**Assignment**
From the entries below, copy every line where the string "deal" appears.

——

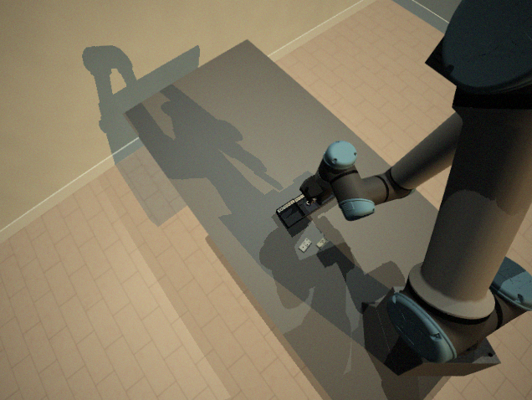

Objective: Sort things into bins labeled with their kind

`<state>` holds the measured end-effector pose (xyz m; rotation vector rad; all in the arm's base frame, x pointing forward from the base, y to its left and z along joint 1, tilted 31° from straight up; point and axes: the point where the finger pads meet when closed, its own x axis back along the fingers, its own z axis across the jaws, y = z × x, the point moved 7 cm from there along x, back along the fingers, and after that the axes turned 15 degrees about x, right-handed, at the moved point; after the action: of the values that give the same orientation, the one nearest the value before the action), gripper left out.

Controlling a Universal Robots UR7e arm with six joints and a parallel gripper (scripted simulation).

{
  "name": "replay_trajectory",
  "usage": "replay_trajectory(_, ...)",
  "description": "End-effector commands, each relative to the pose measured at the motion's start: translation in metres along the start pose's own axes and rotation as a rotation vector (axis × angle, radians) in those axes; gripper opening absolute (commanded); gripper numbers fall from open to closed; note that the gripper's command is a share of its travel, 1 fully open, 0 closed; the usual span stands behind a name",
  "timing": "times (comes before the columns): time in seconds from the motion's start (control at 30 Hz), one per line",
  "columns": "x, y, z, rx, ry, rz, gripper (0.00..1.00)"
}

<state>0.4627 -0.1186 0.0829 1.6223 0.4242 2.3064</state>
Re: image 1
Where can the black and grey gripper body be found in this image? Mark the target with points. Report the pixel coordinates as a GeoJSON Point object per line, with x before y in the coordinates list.
{"type": "Point", "coordinates": [315, 187]}

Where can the black rack of three bins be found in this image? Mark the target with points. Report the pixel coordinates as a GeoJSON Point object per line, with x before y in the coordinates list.
{"type": "Point", "coordinates": [290, 215]}

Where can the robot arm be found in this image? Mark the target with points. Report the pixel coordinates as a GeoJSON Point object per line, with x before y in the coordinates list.
{"type": "Point", "coordinates": [449, 303]}

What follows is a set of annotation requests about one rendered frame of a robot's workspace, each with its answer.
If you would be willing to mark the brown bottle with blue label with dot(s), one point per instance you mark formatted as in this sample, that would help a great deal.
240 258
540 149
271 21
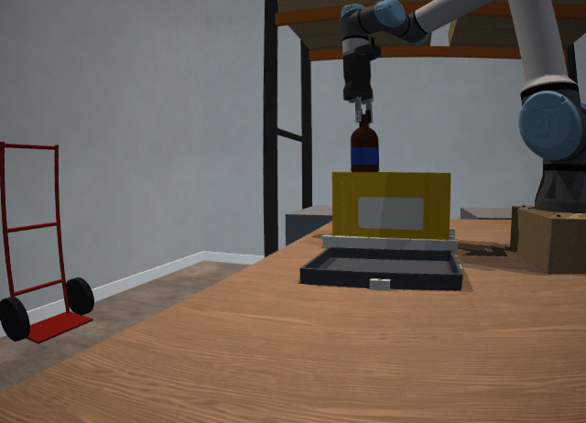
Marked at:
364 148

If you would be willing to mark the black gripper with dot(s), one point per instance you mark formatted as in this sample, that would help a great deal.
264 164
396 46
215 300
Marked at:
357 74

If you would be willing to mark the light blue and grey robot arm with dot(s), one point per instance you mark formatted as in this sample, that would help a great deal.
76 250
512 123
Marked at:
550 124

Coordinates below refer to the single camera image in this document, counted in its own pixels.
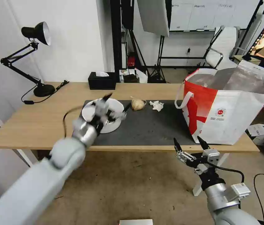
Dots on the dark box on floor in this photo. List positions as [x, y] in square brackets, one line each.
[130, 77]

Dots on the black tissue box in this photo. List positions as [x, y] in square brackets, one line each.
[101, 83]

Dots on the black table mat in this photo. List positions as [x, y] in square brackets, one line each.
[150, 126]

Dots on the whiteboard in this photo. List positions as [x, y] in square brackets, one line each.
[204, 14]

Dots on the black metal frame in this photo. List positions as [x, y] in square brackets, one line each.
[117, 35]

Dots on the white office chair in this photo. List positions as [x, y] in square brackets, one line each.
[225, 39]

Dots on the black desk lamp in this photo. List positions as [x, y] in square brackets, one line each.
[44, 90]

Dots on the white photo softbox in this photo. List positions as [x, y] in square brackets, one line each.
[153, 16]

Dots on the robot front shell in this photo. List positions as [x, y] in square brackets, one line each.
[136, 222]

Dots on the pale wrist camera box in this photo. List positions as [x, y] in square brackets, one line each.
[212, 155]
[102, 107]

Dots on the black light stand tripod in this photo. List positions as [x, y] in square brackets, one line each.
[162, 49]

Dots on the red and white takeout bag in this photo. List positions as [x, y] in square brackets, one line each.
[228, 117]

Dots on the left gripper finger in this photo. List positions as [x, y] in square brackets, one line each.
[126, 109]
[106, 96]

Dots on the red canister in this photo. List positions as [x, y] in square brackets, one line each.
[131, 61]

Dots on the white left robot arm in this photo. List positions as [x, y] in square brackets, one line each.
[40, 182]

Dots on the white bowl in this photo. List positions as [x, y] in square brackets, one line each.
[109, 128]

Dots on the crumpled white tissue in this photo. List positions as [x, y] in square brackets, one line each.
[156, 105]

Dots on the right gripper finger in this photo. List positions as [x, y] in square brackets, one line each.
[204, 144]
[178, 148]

——

**Solution to this problem**
If you would be willing to mark the brown bottle with blue label with dot(s), one point per instance you mark formatted as in this sample, that would help a great deal.
If you would be willing to mark the black gripper with dot(s), one point per instance you mark formatted as in this sample, that would help a great deal.
If you would be willing to mark the light blue and grey robot arm with dot(s), one point per instance you mark formatted as in this sample, that would help a great deal.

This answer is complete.